=== Task material ===
>>>>

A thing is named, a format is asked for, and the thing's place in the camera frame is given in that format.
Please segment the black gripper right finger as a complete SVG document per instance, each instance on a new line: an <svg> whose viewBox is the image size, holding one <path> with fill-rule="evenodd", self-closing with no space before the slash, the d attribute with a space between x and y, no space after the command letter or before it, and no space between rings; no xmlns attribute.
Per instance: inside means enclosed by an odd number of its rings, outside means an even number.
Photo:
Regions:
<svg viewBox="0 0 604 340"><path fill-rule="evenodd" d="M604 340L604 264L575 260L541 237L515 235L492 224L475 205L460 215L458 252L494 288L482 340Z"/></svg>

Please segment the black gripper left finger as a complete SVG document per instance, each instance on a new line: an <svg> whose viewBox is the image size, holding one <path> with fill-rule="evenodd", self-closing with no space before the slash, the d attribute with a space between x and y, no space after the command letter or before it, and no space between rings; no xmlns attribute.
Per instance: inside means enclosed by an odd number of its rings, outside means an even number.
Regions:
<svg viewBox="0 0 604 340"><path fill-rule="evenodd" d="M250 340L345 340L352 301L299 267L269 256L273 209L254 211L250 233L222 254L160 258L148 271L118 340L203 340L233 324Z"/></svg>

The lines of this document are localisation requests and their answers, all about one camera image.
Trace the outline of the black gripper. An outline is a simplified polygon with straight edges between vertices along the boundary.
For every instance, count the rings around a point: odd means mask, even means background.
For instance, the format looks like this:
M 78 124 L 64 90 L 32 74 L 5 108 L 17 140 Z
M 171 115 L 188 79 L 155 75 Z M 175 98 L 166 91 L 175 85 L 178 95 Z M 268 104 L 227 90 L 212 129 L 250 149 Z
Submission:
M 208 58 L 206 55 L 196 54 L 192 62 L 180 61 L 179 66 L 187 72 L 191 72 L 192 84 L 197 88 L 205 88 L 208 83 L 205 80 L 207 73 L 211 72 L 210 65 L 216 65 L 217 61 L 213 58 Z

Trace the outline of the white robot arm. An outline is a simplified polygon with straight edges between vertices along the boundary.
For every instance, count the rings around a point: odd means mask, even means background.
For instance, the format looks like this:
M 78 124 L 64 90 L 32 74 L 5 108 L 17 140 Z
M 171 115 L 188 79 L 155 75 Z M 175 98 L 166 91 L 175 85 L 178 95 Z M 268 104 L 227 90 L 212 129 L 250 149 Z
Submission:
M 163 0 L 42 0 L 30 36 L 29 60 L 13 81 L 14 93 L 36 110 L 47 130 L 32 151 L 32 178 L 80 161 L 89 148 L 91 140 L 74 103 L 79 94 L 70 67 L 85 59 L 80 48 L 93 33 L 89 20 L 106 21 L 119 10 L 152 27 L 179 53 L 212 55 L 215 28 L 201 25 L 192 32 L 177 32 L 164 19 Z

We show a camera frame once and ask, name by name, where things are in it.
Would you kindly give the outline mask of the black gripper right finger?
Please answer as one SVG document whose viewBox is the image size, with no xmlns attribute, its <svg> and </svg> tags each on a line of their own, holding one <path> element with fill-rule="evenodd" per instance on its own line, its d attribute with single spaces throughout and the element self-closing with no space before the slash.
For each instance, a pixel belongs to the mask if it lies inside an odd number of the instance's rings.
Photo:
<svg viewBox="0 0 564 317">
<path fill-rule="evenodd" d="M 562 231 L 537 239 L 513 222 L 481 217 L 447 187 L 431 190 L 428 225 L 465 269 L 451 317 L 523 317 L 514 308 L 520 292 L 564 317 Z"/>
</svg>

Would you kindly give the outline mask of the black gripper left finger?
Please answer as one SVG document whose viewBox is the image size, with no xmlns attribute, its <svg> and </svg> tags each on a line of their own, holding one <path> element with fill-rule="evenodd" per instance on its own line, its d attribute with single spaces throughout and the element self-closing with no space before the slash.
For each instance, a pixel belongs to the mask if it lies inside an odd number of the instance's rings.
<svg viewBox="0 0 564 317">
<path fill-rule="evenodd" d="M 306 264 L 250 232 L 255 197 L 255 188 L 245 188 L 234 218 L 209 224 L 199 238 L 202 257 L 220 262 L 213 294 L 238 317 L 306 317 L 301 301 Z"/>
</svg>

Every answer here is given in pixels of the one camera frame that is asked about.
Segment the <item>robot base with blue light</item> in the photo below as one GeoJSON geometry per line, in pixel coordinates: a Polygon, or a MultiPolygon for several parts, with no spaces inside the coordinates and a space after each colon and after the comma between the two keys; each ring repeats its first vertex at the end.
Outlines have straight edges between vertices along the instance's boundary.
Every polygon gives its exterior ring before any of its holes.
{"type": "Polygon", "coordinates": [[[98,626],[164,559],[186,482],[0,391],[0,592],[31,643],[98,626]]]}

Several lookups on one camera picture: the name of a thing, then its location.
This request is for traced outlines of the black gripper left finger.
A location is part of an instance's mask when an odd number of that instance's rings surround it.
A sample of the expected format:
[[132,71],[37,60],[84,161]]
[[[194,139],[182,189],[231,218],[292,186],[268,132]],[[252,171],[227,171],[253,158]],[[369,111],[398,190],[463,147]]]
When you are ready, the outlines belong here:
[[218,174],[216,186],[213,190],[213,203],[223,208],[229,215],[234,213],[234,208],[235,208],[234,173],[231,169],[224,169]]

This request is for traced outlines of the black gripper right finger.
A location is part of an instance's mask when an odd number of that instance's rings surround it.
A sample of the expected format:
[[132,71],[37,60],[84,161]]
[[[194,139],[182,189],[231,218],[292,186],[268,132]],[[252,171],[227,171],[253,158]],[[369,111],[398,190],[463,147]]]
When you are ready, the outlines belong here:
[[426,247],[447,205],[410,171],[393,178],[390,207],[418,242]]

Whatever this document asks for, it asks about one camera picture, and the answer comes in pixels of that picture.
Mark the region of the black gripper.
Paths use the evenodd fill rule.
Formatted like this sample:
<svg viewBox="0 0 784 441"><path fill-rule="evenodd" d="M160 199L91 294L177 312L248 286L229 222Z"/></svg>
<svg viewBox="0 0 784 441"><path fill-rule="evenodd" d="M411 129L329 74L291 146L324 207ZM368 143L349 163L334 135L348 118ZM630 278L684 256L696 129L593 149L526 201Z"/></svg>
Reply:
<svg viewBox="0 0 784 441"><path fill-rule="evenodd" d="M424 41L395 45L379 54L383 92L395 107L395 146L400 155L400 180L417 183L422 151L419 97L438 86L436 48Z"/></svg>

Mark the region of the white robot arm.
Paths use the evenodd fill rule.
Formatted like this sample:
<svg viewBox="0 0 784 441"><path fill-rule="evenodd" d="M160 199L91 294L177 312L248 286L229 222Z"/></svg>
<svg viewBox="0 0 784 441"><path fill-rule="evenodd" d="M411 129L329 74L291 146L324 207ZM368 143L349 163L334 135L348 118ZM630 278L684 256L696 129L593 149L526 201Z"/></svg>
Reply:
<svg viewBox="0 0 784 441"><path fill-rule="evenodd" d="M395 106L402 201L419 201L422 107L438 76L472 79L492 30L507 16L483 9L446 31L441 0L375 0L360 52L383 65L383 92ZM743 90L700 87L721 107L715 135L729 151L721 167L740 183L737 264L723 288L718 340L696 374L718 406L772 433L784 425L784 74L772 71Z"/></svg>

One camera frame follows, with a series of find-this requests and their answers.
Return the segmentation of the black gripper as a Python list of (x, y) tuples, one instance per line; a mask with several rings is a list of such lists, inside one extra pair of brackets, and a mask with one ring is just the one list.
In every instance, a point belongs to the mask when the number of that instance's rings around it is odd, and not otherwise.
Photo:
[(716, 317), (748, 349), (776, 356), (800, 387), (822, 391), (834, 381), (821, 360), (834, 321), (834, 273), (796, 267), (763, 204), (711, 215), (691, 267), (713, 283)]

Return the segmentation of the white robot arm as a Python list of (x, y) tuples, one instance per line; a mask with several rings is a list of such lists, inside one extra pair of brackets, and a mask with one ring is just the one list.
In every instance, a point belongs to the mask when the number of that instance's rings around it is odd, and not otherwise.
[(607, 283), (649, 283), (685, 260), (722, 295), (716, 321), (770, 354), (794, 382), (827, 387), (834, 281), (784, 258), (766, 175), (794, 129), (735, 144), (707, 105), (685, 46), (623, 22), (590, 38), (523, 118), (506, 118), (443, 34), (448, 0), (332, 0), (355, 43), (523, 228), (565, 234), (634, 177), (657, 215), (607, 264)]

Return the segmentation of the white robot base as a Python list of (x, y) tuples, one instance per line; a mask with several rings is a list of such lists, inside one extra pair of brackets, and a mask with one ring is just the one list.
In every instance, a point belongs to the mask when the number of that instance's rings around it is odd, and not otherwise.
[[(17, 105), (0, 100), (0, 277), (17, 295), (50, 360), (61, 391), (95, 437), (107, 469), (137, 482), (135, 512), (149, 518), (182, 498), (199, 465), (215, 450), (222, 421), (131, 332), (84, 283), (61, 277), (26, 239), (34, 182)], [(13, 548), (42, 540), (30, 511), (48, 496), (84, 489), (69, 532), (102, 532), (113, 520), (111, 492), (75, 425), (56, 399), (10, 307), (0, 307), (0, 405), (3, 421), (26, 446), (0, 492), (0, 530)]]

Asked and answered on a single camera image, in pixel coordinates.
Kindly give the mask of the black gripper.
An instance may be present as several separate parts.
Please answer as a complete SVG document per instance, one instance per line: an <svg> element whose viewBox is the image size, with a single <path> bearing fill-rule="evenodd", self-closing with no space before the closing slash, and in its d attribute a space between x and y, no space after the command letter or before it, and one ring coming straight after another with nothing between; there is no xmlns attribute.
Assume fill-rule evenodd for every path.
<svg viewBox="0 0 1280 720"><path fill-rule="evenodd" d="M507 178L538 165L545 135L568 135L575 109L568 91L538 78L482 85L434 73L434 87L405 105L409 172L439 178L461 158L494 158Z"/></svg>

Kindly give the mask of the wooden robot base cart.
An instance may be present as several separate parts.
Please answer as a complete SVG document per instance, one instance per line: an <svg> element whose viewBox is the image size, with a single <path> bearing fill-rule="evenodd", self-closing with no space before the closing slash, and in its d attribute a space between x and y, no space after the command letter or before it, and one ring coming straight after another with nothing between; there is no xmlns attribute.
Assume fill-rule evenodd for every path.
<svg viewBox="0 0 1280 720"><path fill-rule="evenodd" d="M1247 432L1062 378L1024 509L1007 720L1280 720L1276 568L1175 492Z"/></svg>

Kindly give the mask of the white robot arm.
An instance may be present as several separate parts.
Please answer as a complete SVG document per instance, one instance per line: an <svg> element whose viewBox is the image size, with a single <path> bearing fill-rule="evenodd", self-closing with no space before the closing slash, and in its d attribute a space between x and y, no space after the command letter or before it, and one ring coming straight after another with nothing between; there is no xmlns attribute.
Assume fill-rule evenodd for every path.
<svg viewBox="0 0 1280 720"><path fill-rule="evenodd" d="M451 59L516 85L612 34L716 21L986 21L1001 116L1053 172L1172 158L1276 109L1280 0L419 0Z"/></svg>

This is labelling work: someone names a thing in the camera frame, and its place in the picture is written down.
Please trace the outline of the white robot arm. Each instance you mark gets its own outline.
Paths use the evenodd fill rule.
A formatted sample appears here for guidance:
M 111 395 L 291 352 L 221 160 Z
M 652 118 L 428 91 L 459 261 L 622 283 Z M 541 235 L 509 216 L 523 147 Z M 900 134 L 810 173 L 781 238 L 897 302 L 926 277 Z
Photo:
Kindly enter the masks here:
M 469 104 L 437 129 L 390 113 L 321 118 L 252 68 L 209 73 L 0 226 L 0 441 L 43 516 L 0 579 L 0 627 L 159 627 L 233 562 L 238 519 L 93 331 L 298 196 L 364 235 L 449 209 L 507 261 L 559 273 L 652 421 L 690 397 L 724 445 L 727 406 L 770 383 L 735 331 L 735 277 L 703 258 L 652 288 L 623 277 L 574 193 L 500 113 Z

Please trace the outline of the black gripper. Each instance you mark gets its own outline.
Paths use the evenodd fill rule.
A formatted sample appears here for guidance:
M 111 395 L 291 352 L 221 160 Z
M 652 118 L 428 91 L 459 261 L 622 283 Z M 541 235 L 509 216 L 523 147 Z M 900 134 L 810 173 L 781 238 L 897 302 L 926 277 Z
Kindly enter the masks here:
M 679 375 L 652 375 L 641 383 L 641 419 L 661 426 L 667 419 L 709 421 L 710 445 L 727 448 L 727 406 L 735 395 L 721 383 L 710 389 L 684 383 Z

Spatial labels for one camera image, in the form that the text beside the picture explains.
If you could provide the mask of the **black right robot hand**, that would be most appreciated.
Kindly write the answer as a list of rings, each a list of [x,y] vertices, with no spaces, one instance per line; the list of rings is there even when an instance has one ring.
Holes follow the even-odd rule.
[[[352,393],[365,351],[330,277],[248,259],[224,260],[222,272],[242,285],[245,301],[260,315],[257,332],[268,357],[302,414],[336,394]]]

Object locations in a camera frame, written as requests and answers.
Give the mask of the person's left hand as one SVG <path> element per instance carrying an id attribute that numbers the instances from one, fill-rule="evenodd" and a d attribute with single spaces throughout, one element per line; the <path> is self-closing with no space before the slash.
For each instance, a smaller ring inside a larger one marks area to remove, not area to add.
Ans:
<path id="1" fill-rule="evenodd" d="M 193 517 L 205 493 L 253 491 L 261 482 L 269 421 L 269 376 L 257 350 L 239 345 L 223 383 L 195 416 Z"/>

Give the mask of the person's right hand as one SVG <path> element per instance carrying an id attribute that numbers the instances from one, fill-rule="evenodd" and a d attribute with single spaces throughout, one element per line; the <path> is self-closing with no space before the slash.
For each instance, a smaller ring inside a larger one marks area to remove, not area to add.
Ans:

<<<<

=== Task requirements ===
Set out every line from the material that contains the string "given".

=== Your response ===
A thing is named, a format is asked for, and the thing's place in the camera frame is given in that format.
Every answer here is given in pixels of the one camera frame that is asked about.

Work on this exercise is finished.